Work task:
Return, with both end lines included, exactly what the data below holds from the line with "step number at" through the line with "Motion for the", though not the pictures.

Dataset content:
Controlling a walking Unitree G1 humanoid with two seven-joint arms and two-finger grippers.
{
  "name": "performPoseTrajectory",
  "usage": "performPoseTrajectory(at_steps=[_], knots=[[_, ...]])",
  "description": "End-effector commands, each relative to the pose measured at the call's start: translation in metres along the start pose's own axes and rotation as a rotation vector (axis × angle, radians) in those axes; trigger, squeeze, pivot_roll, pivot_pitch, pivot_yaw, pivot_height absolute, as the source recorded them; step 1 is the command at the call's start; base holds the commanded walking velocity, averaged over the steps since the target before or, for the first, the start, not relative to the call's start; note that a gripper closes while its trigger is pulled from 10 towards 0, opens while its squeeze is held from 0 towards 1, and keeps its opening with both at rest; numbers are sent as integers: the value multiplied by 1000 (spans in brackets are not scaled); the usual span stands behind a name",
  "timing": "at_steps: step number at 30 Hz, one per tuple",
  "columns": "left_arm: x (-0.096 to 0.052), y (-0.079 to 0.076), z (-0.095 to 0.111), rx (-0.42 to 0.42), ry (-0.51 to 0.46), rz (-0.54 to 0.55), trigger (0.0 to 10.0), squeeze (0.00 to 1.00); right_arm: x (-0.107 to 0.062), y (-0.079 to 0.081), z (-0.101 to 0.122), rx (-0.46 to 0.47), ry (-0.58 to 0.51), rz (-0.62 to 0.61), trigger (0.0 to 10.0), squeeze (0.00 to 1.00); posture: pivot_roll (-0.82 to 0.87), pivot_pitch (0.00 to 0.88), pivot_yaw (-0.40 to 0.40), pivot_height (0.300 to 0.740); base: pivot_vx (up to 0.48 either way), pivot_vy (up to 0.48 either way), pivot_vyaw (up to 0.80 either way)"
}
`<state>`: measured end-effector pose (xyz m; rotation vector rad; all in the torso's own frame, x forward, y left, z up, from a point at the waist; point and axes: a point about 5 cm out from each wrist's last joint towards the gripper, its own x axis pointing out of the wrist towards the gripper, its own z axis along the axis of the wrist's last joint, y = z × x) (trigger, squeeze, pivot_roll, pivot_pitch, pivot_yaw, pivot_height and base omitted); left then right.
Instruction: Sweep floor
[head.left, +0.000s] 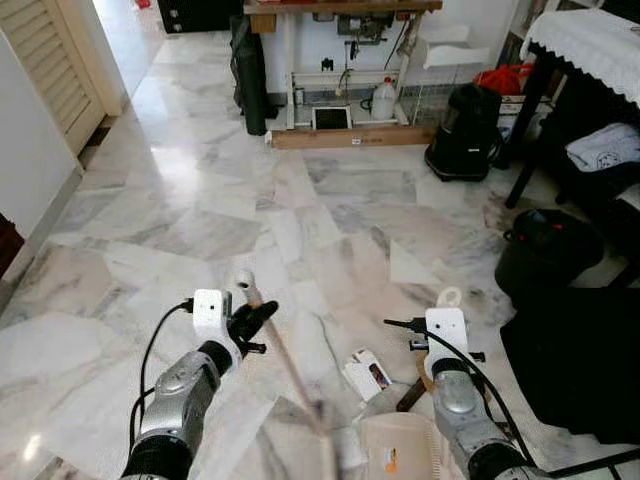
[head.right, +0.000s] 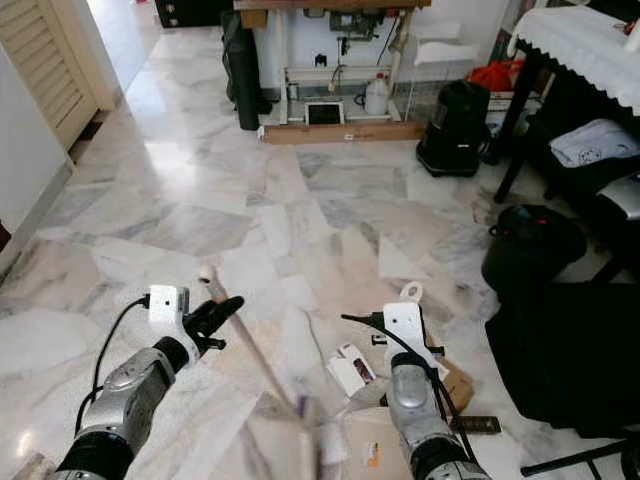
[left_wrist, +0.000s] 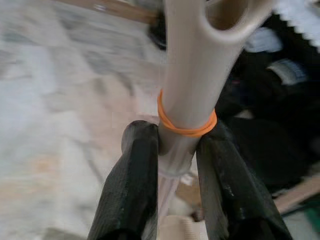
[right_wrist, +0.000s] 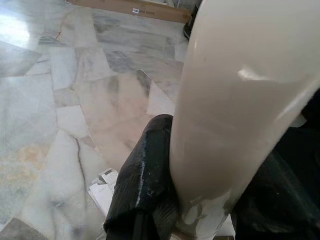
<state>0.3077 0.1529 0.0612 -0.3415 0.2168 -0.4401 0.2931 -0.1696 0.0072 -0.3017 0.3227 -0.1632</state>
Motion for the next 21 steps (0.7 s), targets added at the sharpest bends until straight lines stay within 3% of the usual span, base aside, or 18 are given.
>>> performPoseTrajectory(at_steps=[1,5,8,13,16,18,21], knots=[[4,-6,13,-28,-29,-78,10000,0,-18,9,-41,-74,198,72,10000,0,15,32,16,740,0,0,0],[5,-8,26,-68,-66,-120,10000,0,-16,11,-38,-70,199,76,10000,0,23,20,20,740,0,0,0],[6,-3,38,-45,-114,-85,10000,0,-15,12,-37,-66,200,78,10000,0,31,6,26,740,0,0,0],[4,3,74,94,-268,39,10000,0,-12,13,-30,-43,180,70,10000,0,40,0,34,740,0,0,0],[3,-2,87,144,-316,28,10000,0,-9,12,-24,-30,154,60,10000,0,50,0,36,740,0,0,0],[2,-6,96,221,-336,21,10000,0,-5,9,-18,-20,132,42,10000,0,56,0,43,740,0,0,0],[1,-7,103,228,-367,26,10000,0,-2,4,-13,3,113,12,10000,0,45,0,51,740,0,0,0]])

Task answer:
  "timing": "at_steps: step number at 30 Hz, one per tuple",
  "columns": "left_arm: x (-0.096 to 0.052), y (-0.079 to 0.076), z (-0.095 to 0.111), rx (-0.42 to 0.42), ry (-0.51 to 0.46), rz (-0.54 to 0.55), trigger (0.0 to 10.0), squeeze (0.00 to 1.00); right_arm: x (-0.107 to 0.062), y (-0.079 to 0.081), z (-0.101 to 0.122), rx (-0.46 to 0.47), ry (-0.58 to 0.51), rz (-0.62 to 0.61), trigger (0.0 to 10.0), squeeze (0.00 to 1.00); posture: pivot_roll (-0.82 to 0.87), pivot_pitch (0.00 to 0.88), pivot_yaw (-0.40 to 0.40), pivot_height (0.300 to 0.740); base: pivot_vx (up to 0.48 either way), pivot_vy (up to 0.48 either way), pivot_vyaw (up to 0.80 either way)"
}
`<state>`: measured end-effector pose (xyz m; rotation vector rad; all in the torso's own frame, x forward, y left, z up, from a point at the waist; point and axes: a point about 5 cm out from each wrist's last joint towards the gripper, its own x axis pointing out of the wrist towards the gripper, its own z axis along the axis of the wrist's last joint, y = z × x) (trigger, squeeze, pivot_roll, pivot_pitch, pivot_yaw, pivot_height and base omitted); left then right.
Instruction: Sweep floor
[head.left, +0.000s] 
[head.right, +0.000s] 
[left_wrist, +0.000s] 
[right_wrist, +0.000s] 
<state>0.3077 0.1529 0.0612 -0.3415 0.2168 -0.4401 0.2931 -0.1696 0.0072 -0.3017 0.3227 -0.1632</state>
Motion for the next 21 steps (0.7 s), targets added at the sharpest bends until straight lines stay within 3% of the usual span, base aside, or 18 are given.

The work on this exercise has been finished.